Hunkering down to watch sports on TV usually involves grabbing the traditional grub — chicken wings, sliders, nachos, that sort of stuff.
But with the Olympics in Russia looming, I thought it might be fun to turn instead to a classic of Russian cuisine — beef stroganoff. A rich dish with a noble birthright (scholars disagree about which particular Count Stroganov the dish is named for), beef stroganoff was a staple at America’s tonier restaurants during the ’60s and ’70s.
The standard recipe calls for thinly sliced beef with a sauce of sauteed mushrooms and sour cream. But I’ve engineered a healthy version that delivers luxurious flavor using lean ground beef and low-fat sour cream.
The obvious appeal of lean ground beef is that it cuts the fat. But you’ll need to counterbalance the tendency of lean ground beef to turn into a dry burger. Usually I reach for sauteed onions or shredded carrots or cabbage.

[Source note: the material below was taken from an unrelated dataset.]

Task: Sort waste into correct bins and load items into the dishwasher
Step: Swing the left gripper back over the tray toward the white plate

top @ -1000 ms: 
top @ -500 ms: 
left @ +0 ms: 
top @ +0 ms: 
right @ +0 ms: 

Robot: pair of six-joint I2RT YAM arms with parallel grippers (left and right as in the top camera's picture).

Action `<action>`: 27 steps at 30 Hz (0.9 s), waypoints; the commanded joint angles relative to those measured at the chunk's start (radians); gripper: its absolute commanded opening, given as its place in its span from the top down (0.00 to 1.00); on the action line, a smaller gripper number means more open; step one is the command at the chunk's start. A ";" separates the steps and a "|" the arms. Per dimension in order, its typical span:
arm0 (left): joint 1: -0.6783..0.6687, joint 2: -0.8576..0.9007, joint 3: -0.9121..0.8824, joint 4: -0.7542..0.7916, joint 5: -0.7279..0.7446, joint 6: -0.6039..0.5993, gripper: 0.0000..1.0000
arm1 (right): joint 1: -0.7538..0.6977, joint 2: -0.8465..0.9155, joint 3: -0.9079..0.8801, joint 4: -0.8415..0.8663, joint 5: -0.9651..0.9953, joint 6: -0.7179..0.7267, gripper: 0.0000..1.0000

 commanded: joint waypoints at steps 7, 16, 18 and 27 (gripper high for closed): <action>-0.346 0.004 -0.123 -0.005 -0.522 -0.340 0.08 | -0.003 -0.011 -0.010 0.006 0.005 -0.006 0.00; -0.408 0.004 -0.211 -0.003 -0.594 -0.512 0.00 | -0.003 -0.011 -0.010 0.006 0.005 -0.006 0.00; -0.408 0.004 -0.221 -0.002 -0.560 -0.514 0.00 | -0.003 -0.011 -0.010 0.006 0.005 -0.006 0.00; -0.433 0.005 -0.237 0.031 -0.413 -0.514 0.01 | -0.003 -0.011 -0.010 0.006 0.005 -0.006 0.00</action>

But this time, out of respect for traditional stroganoff, it made sense to go with mushrooms.
I found using soaked dried mushrooms worked out better. Dried mushrooms — soaked in chicken broth, water or wine — bring two assets to any recipe: the mushrooms themselves and the instant (and deeply flavorful) sauce provided by the soaking liquid.
Teamed up with some caramelized onions, the mushrooms made the burgers nice and moist. The veggies also added bulk. Now the burgers weren’t just moist, they were plump and substantial, qualities that don’t apply to the standard quarter-pounder.
Truthfully, the burgers are just an excuse for the sauce. Made of caramelized onions, fresh cremini mushrooms and the mushroom soaking liquid, then finished with low-fat sour cream and Dijon mustard, this sauce is a mushroom lover’s dream. When it is added to the burgers, you have a dish luxurious enough for a king, let alone a count.
Sara Moulton was executive chef at Gourmet magazine for nearly 25 years, and spent a decade hosting several Food Network shows. She currently stars in public television’s “Sara’s Weeknight Meals” and has written three cookbooks, including “Sara Moulton’s Everyday Family Dinners.”
Beef Stroganov Burgers
Serves 4. Recipe is by Sara Moulton.
1 oz. dried mushrooms (porcini, shiitake, chanterelle, oyster, button or a mix)
11/2 cups low-sodium chicken broth
3 tbls. vegetable oil, divided
1 cup finely chopped yellow onion
1 tsp. minced garlic
4 oz. fresh cremini mushrooms, trimmed and thinly sliced
11/2 tbls. all-purpose flour
1/4 cup low-fat sour cream
2 tsps. Dijon mustard
Kosher salt and ground black pepper
1 lb. 90 to 95 percent lean ground beef
1. In a small saucepan over medium-high, combine dried mushrooms with broth and bring to a boil. Cover, remove from the heat and let stand for 15 minutes, or until the mushrooms are soft. Reserving the broth, strain the mixture through a strainer lined with a wet paper towel. Clean the mushrooms if you see any dirt on the edges, then finely chop and set aside.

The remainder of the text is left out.